(Dataset records)
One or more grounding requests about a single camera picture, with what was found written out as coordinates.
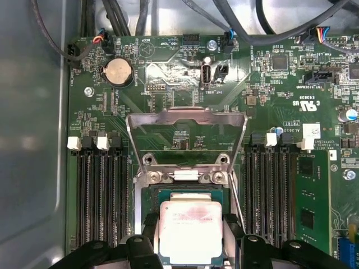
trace motherboard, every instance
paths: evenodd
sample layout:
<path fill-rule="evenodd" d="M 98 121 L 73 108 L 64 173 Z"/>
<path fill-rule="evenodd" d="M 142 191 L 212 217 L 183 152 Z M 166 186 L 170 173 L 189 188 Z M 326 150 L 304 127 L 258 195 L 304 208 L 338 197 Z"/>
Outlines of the motherboard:
<path fill-rule="evenodd" d="M 355 35 L 327 40 L 359 46 Z M 71 46 L 81 50 L 91 41 Z M 247 233 L 277 247 L 301 239 L 356 261 L 358 58 L 298 38 L 252 47 L 237 37 L 194 34 L 113 38 L 113 51 L 98 45 L 72 63 L 67 253 L 94 239 L 116 246 L 135 233 L 139 163 L 126 117 L 203 107 L 247 119 L 233 166 Z M 232 151 L 238 131 L 181 119 L 135 128 L 133 138 L 140 158 L 151 153 L 159 164 L 196 165 Z M 226 188 L 153 185 L 140 193 L 142 224 L 175 189 L 204 189 L 223 212 L 231 210 Z"/>

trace green circuit board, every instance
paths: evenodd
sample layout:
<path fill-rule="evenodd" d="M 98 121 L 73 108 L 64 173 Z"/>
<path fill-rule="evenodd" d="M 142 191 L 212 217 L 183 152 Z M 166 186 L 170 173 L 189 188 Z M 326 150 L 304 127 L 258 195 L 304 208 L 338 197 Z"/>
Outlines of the green circuit board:
<path fill-rule="evenodd" d="M 297 44 L 288 39 L 268 47 L 252 47 L 234 38 L 231 54 L 224 54 L 221 36 L 200 36 L 196 45 L 184 45 L 182 36 L 116 38 L 116 57 L 127 59 L 134 80 L 123 88 L 112 87 L 101 75 L 109 61 L 96 47 L 70 74 L 68 135 L 83 139 L 99 133 L 118 133 L 123 140 L 122 164 L 126 178 L 127 212 L 125 234 L 133 231 L 132 178 L 138 170 L 128 140 L 126 116 L 130 113 L 159 113 L 179 106 L 203 106 L 213 112 L 245 112 L 248 116 L 244 144 L 251 135 L 265 135 L 282 127 L 292 135 L 293 144 L 314 138 L 314 151 L 292 156 L 293 237 L 305 240 L 338 257 L 338 238 L 348 236 L 350 224 L 359 225 L 359 179 L 345 180 L 343 173 L 359 168 L 357 121 L 342 123 L 342 110 L 359 110 L 359 62 L 317 43 Z M 215 51 L 207 43 L 215 40 Z M 331 43 L 358 47 L 352 36 L 332 36 Z M 75 42 L 83 48 L 91 39 Z M 201 87 L 201 65 L 210 57 L 211 82 Z M 218 68 L 228 67 L 225 78 L 216 77 Z M 325 71 L 326 81 L 310 80 Z M 84 89 L 94 94 L 87 97 Z M 151 152 L 161 164 L 213 163 L 221 152 L 229 152 L 237 136 L 230 126 L 198 126 L 182 120 L 172 126 L 146 126 L 135 130 L 141 152 Z M 245 148 L 236 160 L 236 172 L 244 170 Z M 74 246 L 76 227 L 76 157 L 68 158 L 67 240 Z M 240 189 L 241 200 L 245 195 Z"/>

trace black cable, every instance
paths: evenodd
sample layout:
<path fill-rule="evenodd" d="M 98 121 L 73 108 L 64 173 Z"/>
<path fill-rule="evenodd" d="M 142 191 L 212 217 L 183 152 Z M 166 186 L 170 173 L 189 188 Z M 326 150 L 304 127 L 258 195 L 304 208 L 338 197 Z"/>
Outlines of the black cable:
<path fill-rule="evenodd" d="M 103 6 L 104 6 L 104 8 L 106 10 L 107 17 L 110 20 L 110 23 L 112 25 L 114 34 L 117 35 L 117 36 L 121 36 L 122 35 L 122 30 L 121 30 L 119 22 L 118 22 L 118 20 L 116 18 L 116 15 L 115 15 L 114 11 L 112 10 L 110 0 L 102 0 L 102 3 L 103 3 Z"/>
<path fill-rule="evenodd" d="M 204 9 L 202 9 L 198 4 L 196 4 L 193 0 L 182 0 L 183 3 L 185 3 L 187 6 L 189 6 L 190 9 L 197 12 L 199 15 L 202 15 L 207 20 L 212 22 L 214 25 L 217 25 L 219 28 L 223 29 L 226 32 L 230 31 L 230 28 L 217 20 L 215 17 L 213 17 L 211 14 L 206 12 Z"/>
<path fill-rule="evenodd" d="M 259 24 L 267 35 L 275 35 L 264 14 L 263 0 L 256 0 L 256 13 Z"/>
<path fill-rule="evenodd" d="M 336 45 L 332 44 L 332 43 L 328 43 L 327 41 L 323 41 L 322 42 L 322 45 L 330 48 L 330 49 L 334 49 L 338 52 L 342 52 L 342 53 L 345 53 L 345 54 L 352 54 L 352 53 L 359 53 L 359 49 L 345 49 L 345 48 L 340 48 L 340 47 L 337 47 Z"/>
<path fill-rule="evenodd" d="M 331 4 L 338 3 L 339 0 L 328 0 Z M 355 15 L 359 15 L 359 4 L 355 3 L 354 1 L 349 1 L 347 4 L 343 7 L 344 10 L 350 11 L 354 13 Z"/>
<path fill-rule="evenodd" d="M 38 1 L 37 0 L 31 0 L 31 4 L 32 4 L 32 9 L 34 11 L 34 15 L 36 18 L 36 22 L 38 23 L 40 29 L 41 29 L 41 33 L 45 36 L 45 38 L 47 39 L 48 43 L 50 44 L 50 46 L 60 55 L 62 55 L 64 58 L 70 60 L 70 61 L 80 61 L 82 59 L 84 59 L 87 55 L 89 55 L 89 53 L 91 52 L 91 50 L 93 50 L 96 47 L 95 43 L 91 43 L 90 45 L 88 45 L 85 50 L 79 55 L 79 56 L 72 56 L 69 55 L 68 53 L 64 52 L 62 49 L 60 49 L 56 43 L 54 42 L 54 40 L 52 40 L 49 32 L 46 29 L 46 26 L 44 24 L 43 19 L 41 18 L 41 14 L 39 11 L 39 6 L 38 6 Z"/>
<path fill-rule="evenodd" d="M 86 7 L 86 31 L 88 36 L 95 34 L 95 3 L 94 0 L 87 0 Z"/>
<path fill-rule="evenodd" d="M 145 35 L 149 0 L 140 0 L 140 16 L 137 20 L 136 35 Z"/>
<path fill-rule="evenodd" d="M 121 29 L 121 33 L 124 36 L 131 36 L 131 32 L 127 26 L 127 22 L 125 19 L 125 16 L 122 13 L 121 7 L 119 6 L 117 0 L 110 0 L 111 6 L 113 8 L 113 12 L 117 17 L 120 29 Z"/>
<path fill-rule="evenodd" d="M 256 37 L 249 36 L 247 32 L 244 30 L 240 22 L 237 20 L 236 15 L 228 4 L 227 0 L 213 0 L 219 12 L 231 26 L 231 28 L 240 36 L 245 42 L 254 45 L 254 46 L 264 46 L 264 45 L 272 45 L 283 40 L 286 40 L 292 36 L 296 36 L 305 32 L 307 29 L 315 27 L 321 24 L 326 19 L 333 16 L 337 11 L 339 11 L 349 0 L 340 0 L 337 4 L 330 7 L 328 10 L 320 14 L 319 16 L 313 18 L 312 20 L 306 22 L 305 24 L 296 27 L 290 31 L 286 31 L 284 33 L 273 35 L 273 36 L 265 36 L 265 37 Z"/>
<path fill-rule="evenodd" d="M 86 6 L 88 0 L 81 1 L 80 36 L 86 36 Z"/>

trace mounting screw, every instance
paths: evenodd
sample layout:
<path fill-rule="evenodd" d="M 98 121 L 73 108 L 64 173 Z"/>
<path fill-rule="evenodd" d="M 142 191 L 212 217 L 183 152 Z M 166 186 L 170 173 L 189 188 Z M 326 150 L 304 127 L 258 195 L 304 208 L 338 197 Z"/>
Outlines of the mounting screw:
<path fill-rule="evenodd" d="M 213 182 L 214 182 L 214 183 L 220 184 L 220 183 L 223 182 L 223 180 L 224 180 L 224 175 L 223 175 L 223 173 L 221 173 L 221 172 L 216 172 L 216 173 L 214 173 L 214 175 L 213 175 Z"/>
<path fill-rule="evenodd" d="M 213 52 L 218 49 L 218 44 L 215 40 L 209 40 L 207 43 L 207 48 Z"/>
<path fill-rule="evenodd" d="M 152 184 L 157 184 L 160 181 L 160 176 L 157 172 L 151 172 L 149 174 L 149 182 Z"/>
<path fill-rule="evenodd" d="M 93 248 L 93 249 L 100 249 L 100 248 L 103 248 L 103 246 L 104 246 L 103 243 L 97 242 L 97 243 L 95 243 L 95 244 L 92 246 L 92 248 Z"/>
<path fill-rule="evenodd" d="M 86 87 L 86 88 L 84 89 L 84 94 L 85 94 L 85 96 L 87 96 L 87 97 L 92 97 L 92 96 L 94 96 L 94 94 L 95 94 L 95 89 L 92 88 L 92 87 Z"/>
<path fill-rule="evenodd" d="M 250 236 L 250 237 L 248 237 L 248 240 L 249 240 L 249 241 L 252 241 L 252 242 L 257 242 L 257 241 L 258 241 L 258 238 L 255 237 L 255 236 Z"/>
<path fill-rule="evenodd" d="M 297 242 L 291 242 L 289 244 L 292 248 L 301 248 L 302 246 L 300 245 L 300 243 Z"/>
<path fill-rule="evenodd" d="M 350 169 L 345 170 L 344 174 L 343 174 L 343 178 L 345 180 L 353 180 L 356 178 L 356 176 L 357 176 L 357 174 L 353 170 L 350 170 Z"/>

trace gray metal panel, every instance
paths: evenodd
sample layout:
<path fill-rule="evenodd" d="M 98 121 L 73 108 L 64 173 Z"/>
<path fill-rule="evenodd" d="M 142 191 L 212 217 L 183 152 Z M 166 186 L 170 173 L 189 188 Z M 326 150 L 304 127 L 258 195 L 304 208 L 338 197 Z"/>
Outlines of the gray metal panel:
<path fill-rule="evenodd" d="M 39 0 L 57 43 L 65 12 L 66 22 L 77 25 L 77 4 Z M 0 1 L 0 13 L 0 268 L 48 268 L 61 258 L 65 243 L 60 136 L 66 132 L 62 102 L 68 78 L 41 36 L 29 0 Z M 77 27 L 71 31 L 66 34 L 74 36 Z"/>
(End Dataset records)
## Description of the task
Using the entries above, tally how many lines have the word "every" in them; write the number and nothing more.

## Task response
5